#### [WORK REQUEST]
The lines to find are those in the entries that hold the word "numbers"; copy every one of them.
RECORDS FOR THIS EXERCISE Block Start
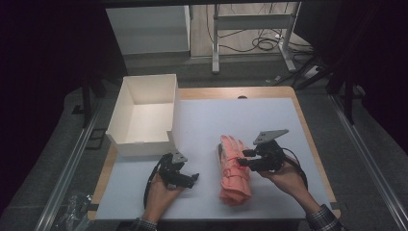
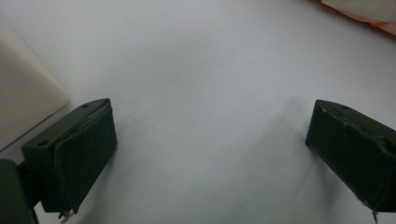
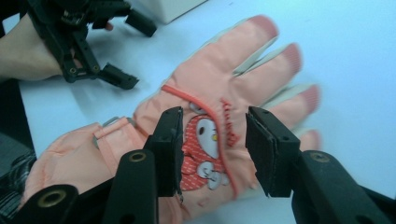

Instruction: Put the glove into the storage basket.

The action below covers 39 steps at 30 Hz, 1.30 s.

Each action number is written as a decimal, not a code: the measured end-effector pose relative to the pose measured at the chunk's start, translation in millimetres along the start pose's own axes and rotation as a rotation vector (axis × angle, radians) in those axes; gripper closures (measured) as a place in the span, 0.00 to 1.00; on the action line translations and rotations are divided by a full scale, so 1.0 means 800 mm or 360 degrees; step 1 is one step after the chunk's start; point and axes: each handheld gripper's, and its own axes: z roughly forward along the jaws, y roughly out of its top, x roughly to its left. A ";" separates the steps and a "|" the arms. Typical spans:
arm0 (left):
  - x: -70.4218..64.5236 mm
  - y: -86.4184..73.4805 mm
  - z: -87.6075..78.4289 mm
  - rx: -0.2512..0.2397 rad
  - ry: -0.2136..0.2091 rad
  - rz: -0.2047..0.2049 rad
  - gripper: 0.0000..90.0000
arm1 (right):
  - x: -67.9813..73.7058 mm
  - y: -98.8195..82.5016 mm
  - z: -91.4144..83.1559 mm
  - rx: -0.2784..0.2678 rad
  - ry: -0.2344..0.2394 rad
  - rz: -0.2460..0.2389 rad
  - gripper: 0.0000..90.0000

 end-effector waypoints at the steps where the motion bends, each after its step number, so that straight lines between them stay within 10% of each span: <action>1: 0.000 0.000 0.000 0.0000 0.0000 0.0000 0.02 | -0.002 -0.001 -0.005 -0.0012 -0.0014 0.0005 0.62; 10: 0.000 0.000 0.000 -0.0006 0.0000 -0.0006 0.02 | -0.023 -0.039 -0.022 -0.0019 -0.0102 0.0060 0.64; 23: 0.000 0.000 0.000 0.0003 -0.0002 0.0004 0.02 | 0.005 -0.115 0.011 0.0078 0.0087 0.0068 0.90; 39: 0.001 0.000 0.000 0.0002 -0.0007 -0.0006 0.02 | 0.029 -0.111 0.044 0.0043 0.0170 0.0038 0.89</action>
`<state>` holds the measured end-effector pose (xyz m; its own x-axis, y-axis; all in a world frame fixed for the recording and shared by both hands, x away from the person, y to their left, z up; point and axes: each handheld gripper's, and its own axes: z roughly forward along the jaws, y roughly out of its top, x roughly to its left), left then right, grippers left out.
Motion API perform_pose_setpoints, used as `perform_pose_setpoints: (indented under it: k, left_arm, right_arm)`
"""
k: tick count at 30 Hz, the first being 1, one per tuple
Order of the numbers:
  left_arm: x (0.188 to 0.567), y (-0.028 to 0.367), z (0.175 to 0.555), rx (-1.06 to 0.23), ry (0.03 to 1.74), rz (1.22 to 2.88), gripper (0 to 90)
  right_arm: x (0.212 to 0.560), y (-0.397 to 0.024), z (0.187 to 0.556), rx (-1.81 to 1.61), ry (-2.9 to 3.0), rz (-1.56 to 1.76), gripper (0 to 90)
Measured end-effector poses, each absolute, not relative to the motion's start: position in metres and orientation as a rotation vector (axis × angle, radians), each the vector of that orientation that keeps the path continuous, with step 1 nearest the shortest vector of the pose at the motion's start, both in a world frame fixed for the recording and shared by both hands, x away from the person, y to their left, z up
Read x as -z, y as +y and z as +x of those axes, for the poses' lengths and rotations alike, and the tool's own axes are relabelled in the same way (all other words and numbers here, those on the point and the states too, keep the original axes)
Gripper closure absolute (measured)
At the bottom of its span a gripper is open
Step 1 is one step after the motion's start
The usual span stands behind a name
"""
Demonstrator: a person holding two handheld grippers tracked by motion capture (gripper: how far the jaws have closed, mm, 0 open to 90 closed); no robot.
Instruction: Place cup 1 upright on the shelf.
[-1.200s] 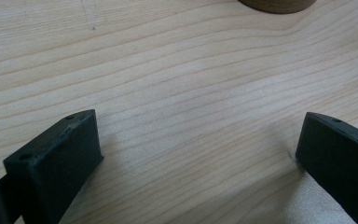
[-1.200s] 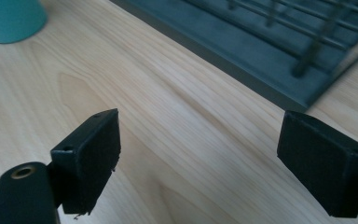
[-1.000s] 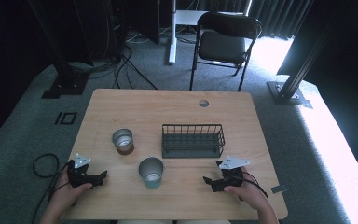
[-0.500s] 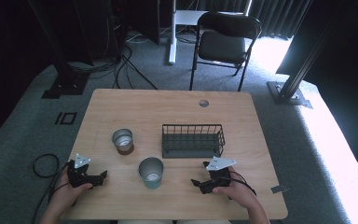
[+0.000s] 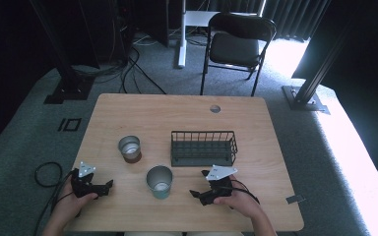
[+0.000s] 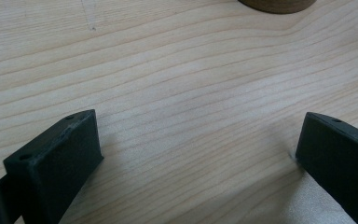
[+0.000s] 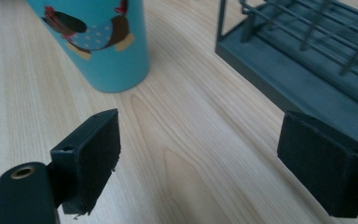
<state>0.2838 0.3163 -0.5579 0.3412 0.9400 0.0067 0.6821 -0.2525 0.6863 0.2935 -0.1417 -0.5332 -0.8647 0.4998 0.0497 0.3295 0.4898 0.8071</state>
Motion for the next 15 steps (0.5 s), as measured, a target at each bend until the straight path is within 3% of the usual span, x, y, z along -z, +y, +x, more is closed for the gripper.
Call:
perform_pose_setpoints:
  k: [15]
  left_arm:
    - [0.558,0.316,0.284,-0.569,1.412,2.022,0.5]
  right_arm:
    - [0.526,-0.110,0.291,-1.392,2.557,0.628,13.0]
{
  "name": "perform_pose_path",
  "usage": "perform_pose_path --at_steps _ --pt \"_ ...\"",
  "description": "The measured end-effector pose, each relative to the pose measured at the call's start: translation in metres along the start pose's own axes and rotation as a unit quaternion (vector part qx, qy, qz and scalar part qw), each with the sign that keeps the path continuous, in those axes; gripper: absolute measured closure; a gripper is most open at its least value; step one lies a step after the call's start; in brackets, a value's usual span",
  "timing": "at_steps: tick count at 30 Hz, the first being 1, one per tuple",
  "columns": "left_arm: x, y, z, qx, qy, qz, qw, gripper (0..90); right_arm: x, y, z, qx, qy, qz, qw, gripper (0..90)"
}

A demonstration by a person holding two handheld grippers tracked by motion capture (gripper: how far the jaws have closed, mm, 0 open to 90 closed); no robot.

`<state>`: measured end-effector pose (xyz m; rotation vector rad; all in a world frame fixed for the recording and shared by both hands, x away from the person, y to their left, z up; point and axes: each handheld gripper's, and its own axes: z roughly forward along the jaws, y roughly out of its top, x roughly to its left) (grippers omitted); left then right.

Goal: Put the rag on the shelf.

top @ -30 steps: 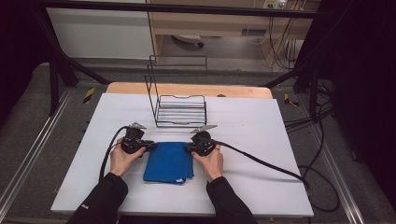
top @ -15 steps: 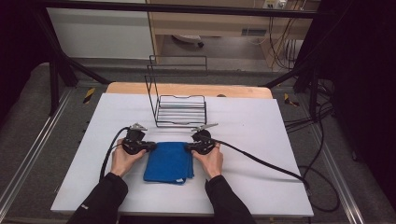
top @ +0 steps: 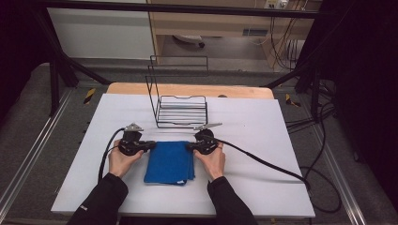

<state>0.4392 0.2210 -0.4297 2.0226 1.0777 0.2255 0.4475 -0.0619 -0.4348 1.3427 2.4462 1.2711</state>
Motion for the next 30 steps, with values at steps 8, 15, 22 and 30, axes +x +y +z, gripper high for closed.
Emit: perform_pose_path --at_steps 8,15,22,30 --pt "-0.006 0.005 -0.022 -0.036 -0.009 0.013 0.9992 85.9 0.007 0.003 -0.016 -0.029 0.012 -0.015 0.9994 83.3" --pt "-0.014 0.007 -0.039 -0.059 -0.015 0.025 0.9979 85.9 0.013 0.005 -0.028 -0.055 0.022 -0.032 0.9978 83.3" --pt "-0.022 0.012 -0.049 -0.076 -0.02 0.039 0.9961 85.9 0.016 0.009 -0.043 -0.077 0.023 -0.044 0.9958 83.3" --pt "-0.031 0.017 -0.058 -0.096 -0.018 0.051 0.9939 85.9 0.018 0.015 -0.058 -0.098 0.022 -0.055 0.9934 83.4"
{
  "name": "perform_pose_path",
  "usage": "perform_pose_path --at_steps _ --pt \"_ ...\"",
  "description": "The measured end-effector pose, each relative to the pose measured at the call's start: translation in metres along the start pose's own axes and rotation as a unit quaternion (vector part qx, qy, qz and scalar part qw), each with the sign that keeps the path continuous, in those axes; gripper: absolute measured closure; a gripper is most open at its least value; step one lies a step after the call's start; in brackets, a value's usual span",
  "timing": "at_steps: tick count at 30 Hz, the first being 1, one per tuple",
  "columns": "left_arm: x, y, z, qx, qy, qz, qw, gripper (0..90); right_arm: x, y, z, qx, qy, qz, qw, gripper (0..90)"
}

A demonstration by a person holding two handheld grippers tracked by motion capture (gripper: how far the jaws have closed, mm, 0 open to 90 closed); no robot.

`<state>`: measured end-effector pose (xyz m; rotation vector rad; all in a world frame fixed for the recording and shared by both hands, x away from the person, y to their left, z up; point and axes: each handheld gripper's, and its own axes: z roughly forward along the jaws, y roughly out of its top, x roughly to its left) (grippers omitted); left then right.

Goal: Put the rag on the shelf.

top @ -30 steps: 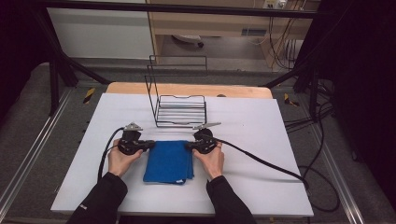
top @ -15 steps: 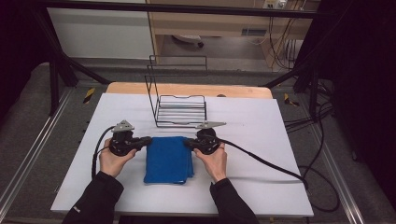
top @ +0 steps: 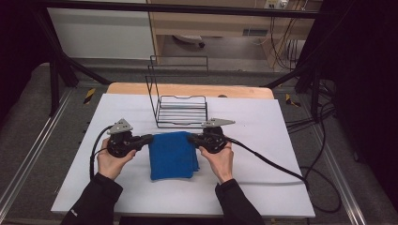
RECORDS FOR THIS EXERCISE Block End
#### [RESPONSE TO THIS EXERCISE]
Order of the numbers:
Read x as -z, y as +y and z as +x of those axes, for the poses' lengths and rotations alike, and the tool's own axes are relabelled in the same way (all other words and numbers here, those on the point and the states too, keep the original axes)

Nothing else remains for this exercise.